As a Senior Data Analyst, you will be the bridge between raw data and strategic execution. We are looking for a technical powerhouse who lives and breathes SQL. You won't just be running queries; you will be designing complex data models, optimizing performance for massive datasets, and mentoring junior analysts. Your insights will directly influence our product roadmap and business strategy.
Key Responsibilities
- Advanced SQL Development: Write, troubleshoot, and optimize complex SQL queries involving multi-table joins, subqueries, and window functions to extract insights from relational databases.
- Data Modeling & Architecture: Design and maintain robust data models and schemas that ensure data integrity and high performance for BI tools.
- Stakeholder Partnership: Act as a strategic partner to Product, Marketing, and Finance teams, translating ambiguous business questions into structured analytical projects.
- Dashboarding & Visualization: Build and automate high-impact dashboards (Tableau, Power BI, or Looker) that track KPIs and provide real-time visibility into business health.
- Performance Tuning: Monitor and optimize query performance, identifying bottlenecks and implementing indexing or partitioning strategies to handle scale.
- Mentorship: Lead code reviews for SQL and data logic, providing guidance to junior analysts to ensure high standards of data accuracy and efficiency.
- ETL Collaboration: Partner with Data Engineers to streamline data pipelines and ensure the source of truth is reliable and well-documented.
Required Qualifications
- Experience: 5+ years of professional experience in data analytics, business intelligence, or a related quantitative field.
- SQL Mastery: Expert-level SQL skills are mandatory (PostgreSQL, Snowflake, BigQuery, or SQL Server).

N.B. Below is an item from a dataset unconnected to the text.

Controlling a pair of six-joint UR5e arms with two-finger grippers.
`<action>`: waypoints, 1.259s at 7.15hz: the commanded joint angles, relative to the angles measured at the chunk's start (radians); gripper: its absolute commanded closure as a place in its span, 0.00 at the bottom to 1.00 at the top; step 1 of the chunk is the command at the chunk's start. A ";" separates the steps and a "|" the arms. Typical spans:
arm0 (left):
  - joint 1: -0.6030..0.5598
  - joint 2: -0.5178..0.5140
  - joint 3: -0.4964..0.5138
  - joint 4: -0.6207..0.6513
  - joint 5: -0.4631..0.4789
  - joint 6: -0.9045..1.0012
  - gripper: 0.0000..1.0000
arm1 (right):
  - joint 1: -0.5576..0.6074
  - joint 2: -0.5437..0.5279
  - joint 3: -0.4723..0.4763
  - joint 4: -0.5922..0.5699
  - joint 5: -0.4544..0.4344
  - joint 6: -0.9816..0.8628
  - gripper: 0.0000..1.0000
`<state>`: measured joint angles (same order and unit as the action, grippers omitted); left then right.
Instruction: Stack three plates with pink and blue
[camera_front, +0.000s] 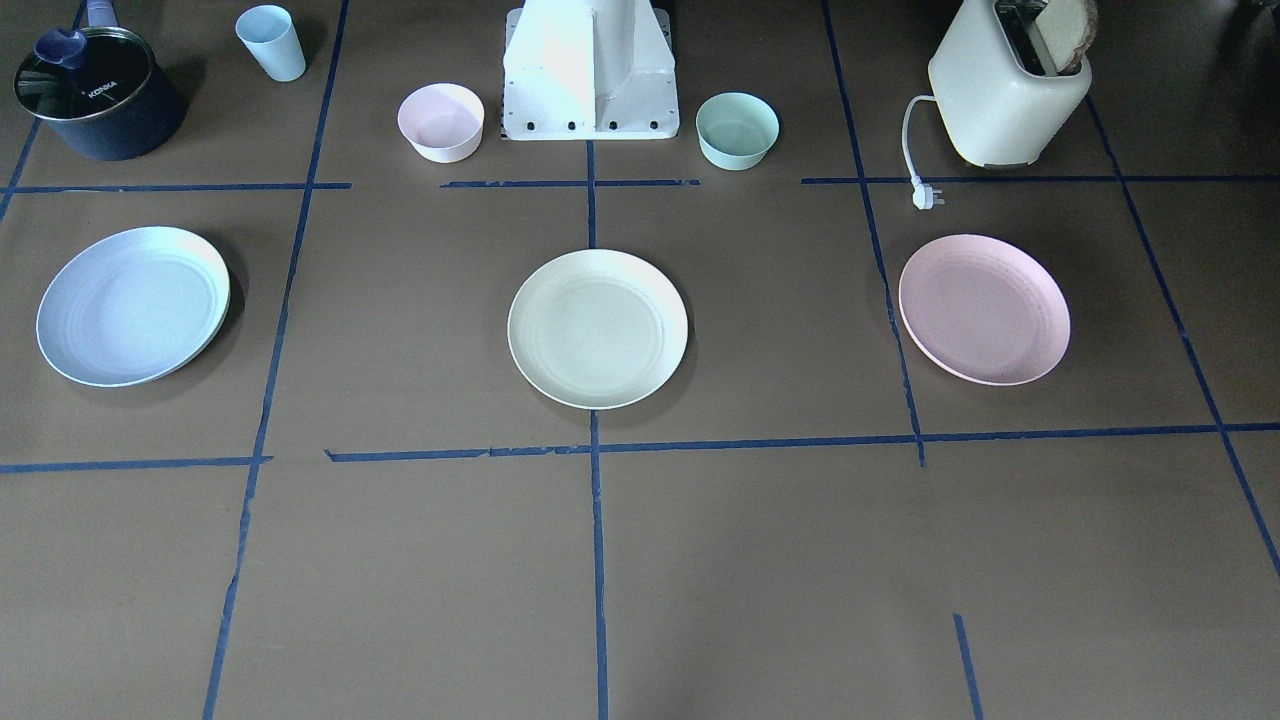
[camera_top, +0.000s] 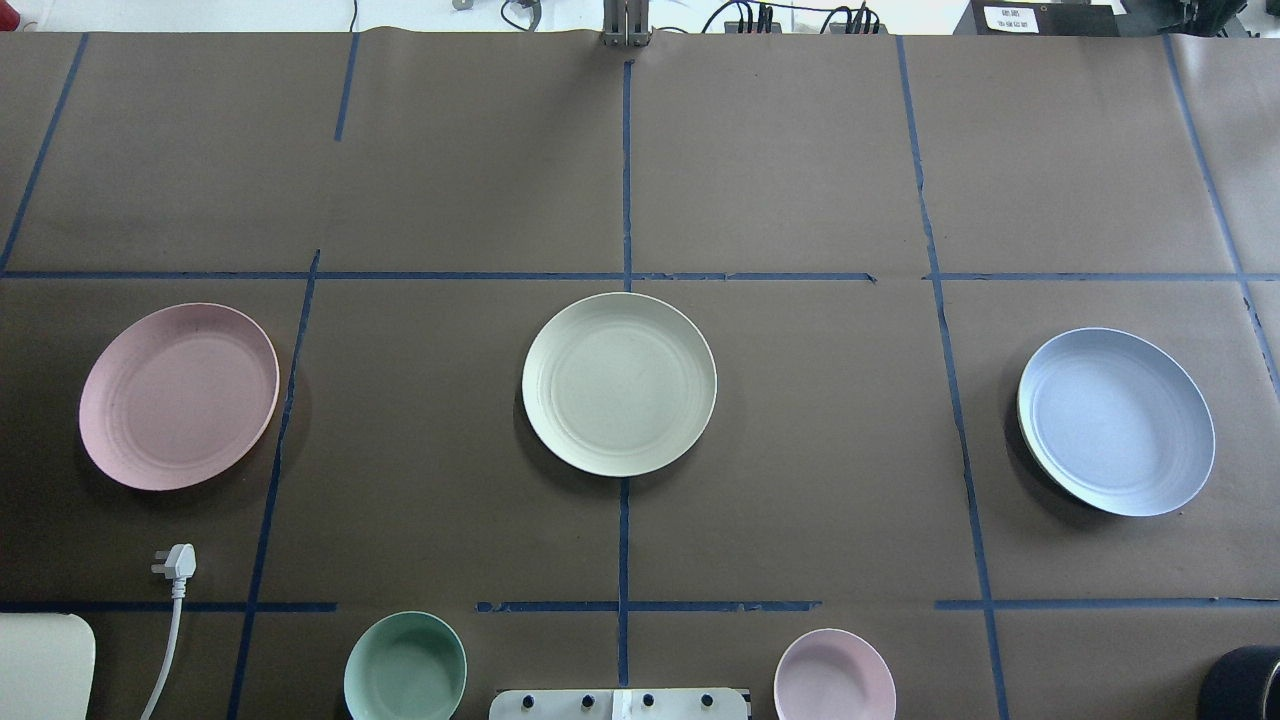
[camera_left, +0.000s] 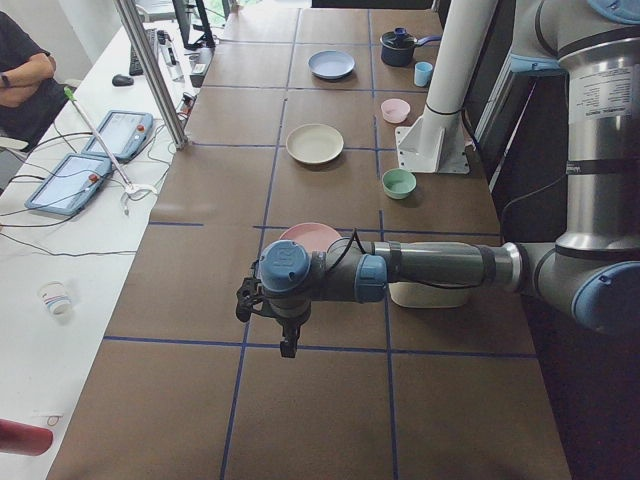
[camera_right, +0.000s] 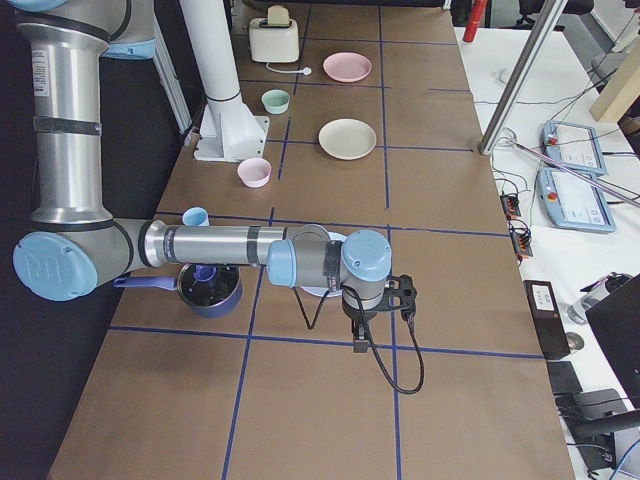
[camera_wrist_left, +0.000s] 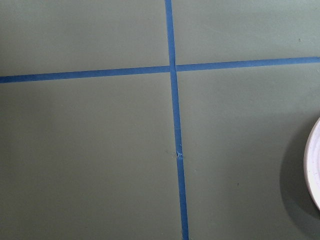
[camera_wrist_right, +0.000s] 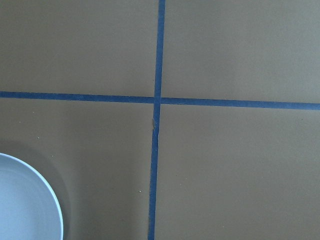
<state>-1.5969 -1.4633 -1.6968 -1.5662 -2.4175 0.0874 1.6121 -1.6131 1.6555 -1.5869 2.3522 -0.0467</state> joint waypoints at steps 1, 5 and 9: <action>0.000 0.000 -0.003 0.000 0.000 0.000 0.00 | -0.006 -0.004 0.001 0.014 -0.001 0.001 0.00; 0.000 -0.002 -0.003 -0.002 0.000 0.000 0.00 | -0.012 -0.008 0.003 0.019 0.004 0.002 0.00; 0.000 0.001 0.000 0.000 0.002 0.000 0.00 | -0.014 -0.010 0.009 0.018 0.006 0.002 0.00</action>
<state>-1.5969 -1.4622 -1.6974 -1.5663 -2.4161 0.0874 1.5993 -1.6214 1.6590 -1.5684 2.3556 -0.0457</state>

You should be comfortable with CTEs, window functions, and complex query optimization.
- BI Tools: Extensive experience building scalable reporting solutions in tools like Tableau, Power BI, Looker, or Sigma.

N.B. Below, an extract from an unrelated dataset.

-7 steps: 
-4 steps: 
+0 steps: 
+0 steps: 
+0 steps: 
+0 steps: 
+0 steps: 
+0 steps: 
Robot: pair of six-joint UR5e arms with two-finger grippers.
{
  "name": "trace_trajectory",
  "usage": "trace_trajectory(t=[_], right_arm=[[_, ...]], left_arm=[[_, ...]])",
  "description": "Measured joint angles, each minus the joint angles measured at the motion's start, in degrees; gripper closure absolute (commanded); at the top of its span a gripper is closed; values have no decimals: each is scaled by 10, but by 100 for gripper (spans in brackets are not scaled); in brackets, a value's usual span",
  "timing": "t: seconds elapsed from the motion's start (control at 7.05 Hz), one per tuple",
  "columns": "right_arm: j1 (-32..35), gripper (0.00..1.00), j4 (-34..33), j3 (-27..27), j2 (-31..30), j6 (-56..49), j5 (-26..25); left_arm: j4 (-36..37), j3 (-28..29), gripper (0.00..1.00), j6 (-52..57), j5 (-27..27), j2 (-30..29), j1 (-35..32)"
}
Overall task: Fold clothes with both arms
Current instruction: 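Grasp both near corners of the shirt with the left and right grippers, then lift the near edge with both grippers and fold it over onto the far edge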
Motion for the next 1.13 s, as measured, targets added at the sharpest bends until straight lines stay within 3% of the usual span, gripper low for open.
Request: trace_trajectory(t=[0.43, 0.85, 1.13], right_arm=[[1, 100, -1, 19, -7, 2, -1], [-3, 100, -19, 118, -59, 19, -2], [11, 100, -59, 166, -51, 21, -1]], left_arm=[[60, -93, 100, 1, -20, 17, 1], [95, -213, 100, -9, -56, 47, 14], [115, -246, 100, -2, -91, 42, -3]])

- Statistical Foundation: Strong understanding of statistical concepts (A/B testing, regression, correlation vs. causation).
- Analytical Rigor: Ability to clean and validate messy data, ensuring that insights are based on high-quality, verified sources.

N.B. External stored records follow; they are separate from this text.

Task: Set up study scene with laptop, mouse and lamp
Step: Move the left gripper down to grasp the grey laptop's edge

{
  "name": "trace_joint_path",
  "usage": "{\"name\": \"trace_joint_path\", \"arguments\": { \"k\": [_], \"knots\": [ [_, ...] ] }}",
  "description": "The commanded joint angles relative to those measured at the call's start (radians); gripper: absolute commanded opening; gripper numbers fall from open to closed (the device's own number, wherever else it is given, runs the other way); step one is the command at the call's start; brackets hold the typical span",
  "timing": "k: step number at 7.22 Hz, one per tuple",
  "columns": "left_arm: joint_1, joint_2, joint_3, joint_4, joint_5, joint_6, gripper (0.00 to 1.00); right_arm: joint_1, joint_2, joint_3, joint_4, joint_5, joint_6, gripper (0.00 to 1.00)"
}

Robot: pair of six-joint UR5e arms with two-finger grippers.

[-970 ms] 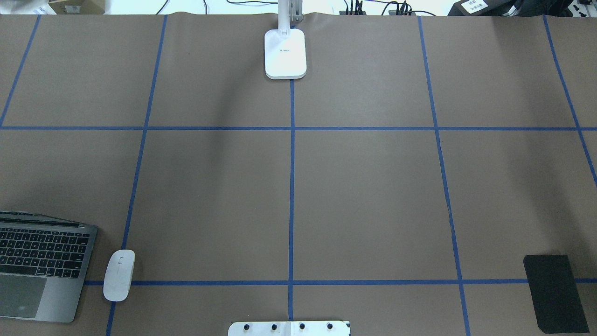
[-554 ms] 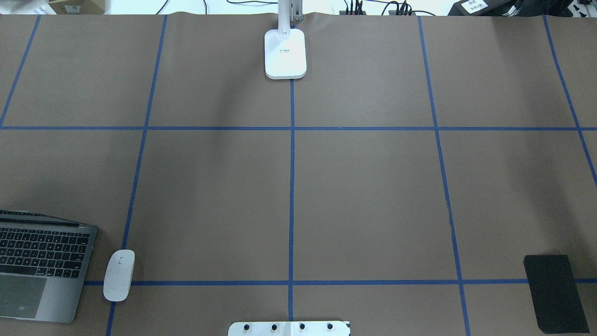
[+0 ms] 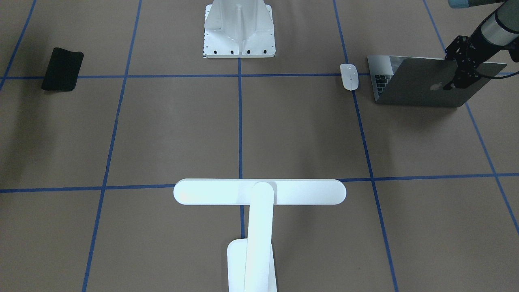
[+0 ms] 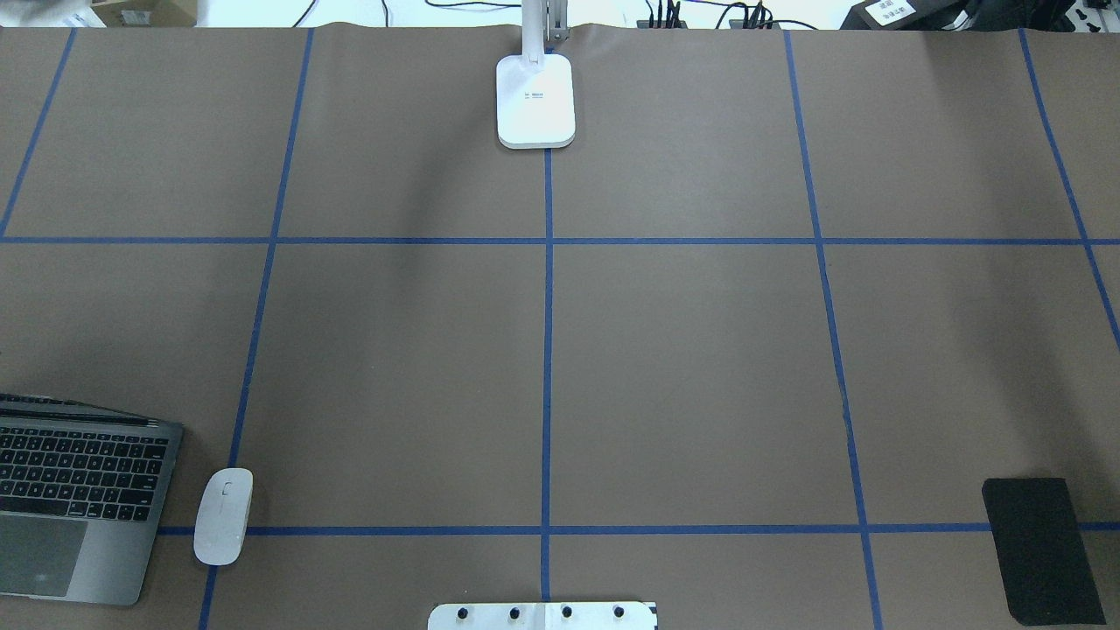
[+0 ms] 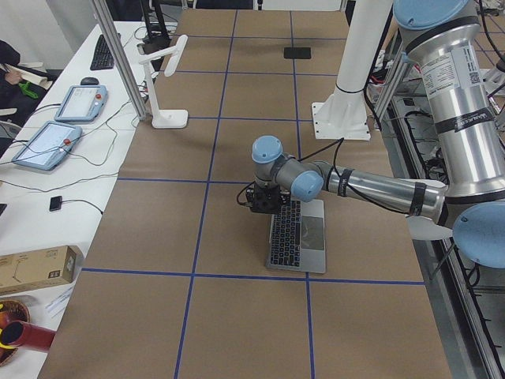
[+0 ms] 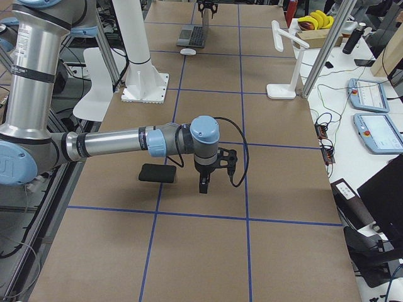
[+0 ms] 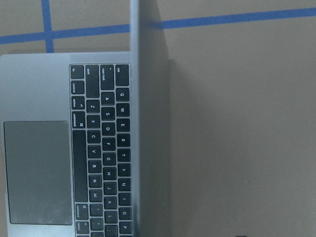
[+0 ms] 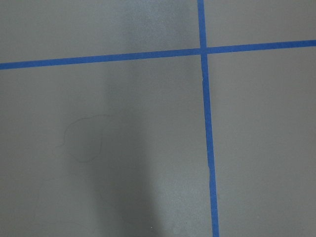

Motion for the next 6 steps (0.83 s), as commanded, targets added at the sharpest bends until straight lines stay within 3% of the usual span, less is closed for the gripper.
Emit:
{"name": "trace_joint_path", "arguments": {
  "k": [1,3,6],
  "knots": [
    [0.002,0.0,-0.002,-0.002,-0.003,0.002,0.0,0.0,-0.001,0.002,0.0,-0.001,0.0,1.0],
    [-0.002,-0.008,-0.017,0.007,-0.018,0.013,0.0,0.0,-0.001,0.002,0.0,0.0,0.0,1.0],
    [-0.01,-0.037,-0.067,0.041,-0.136,0.02,0.0,0.0,-0.01,0.001,-0.003,0.028,-0.002,1.0]
  ]
}}
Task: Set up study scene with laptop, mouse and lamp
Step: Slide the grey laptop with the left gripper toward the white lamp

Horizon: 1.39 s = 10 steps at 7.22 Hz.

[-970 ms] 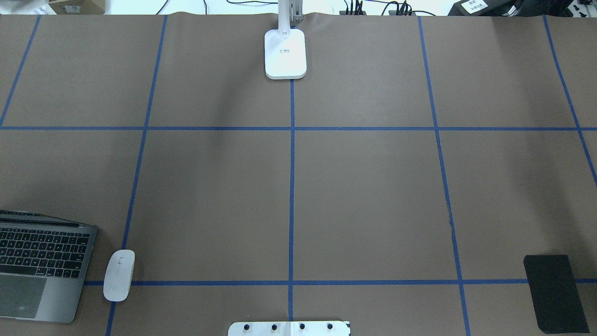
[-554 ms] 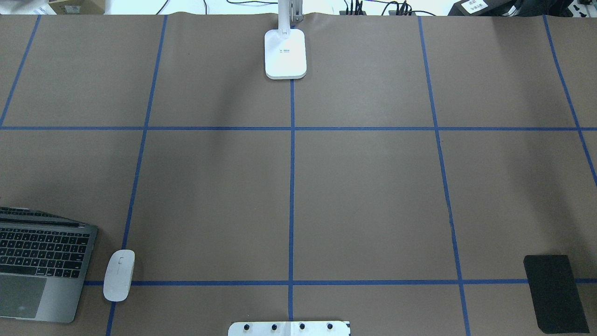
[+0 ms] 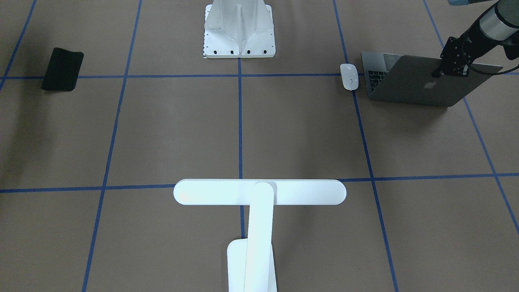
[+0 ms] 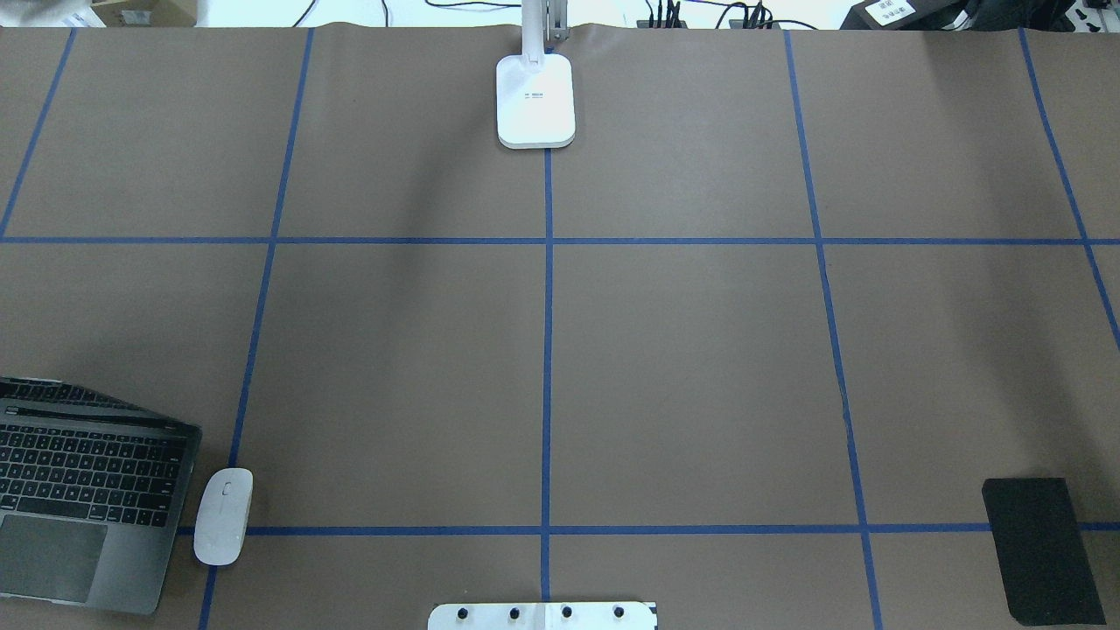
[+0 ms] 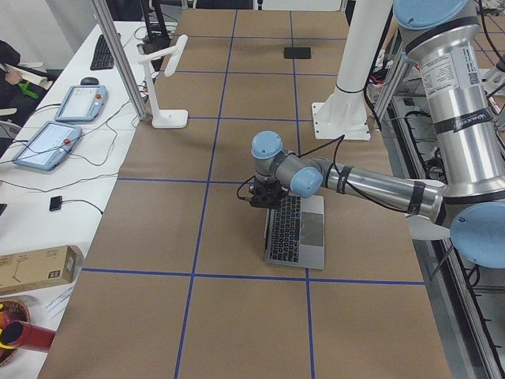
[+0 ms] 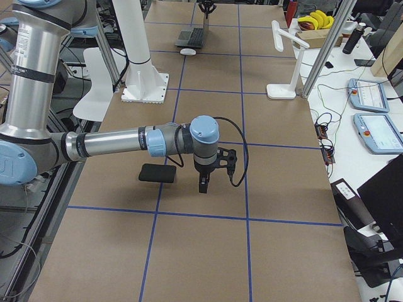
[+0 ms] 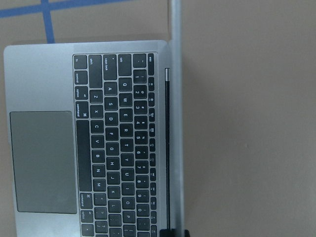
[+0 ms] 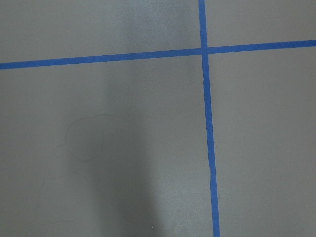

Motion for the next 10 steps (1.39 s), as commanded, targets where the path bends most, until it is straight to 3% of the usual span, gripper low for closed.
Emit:
{"name": "trace_joint_path", "arguments": {
  "k": [1,3,5,6,8,10],
  "knots": [
    [0.003,-0.092,-0.027,0.083,-0.045,0.005,0.0,0.0,-0.008,-0.001,-0.001,0.016,-0.001,1.0],
    [-0.028,-0.264,-0.077,0.334,-0.042,0.076,0.0,0.002,-0.023,-0.001,-0.001,0.022,-0.002,1.0],
    [-0.074,-0.544,-0.079,0.671,-0.031,0.164,0.0,0.002,-0.022,-0.001,-0.005,0.025,-0.001,1.0],
    [-0.079,-0.661,-0.067,0.773,-0.028,0.17,0.0,0.002,-0.022,-0.001,-0.005,0.025,-0.001,1.0],
    [-0.073,-0.811,-0.013,0.853,-0.028,0.164,0.0,0.002,-0.023,-0.006,-0.005,0.024,-0.002,1.0],
    [-0.056,-0.982,0.095,0.866,0.039,0.076,0.0,0.002,-0.025,-0.009,-0.008,0.025,-0.001,1.0]
  ]
}}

- Communication: Proven ability to present complex technical findings to non-technical executives in a clear, actionable story.
Preferred Skills (The Plus List)
- Experience with Python or R for advanced statistical modeling or automation.
- Familiarity with modern data stack tools like dbt (data build tool).
- Knowledge of cloud data warehouses (e.g., Snowflake, AWS Redshift, Google BigQuery).
- Background in a specific industry (e.g., SaaS, FinTech, or E-commerce).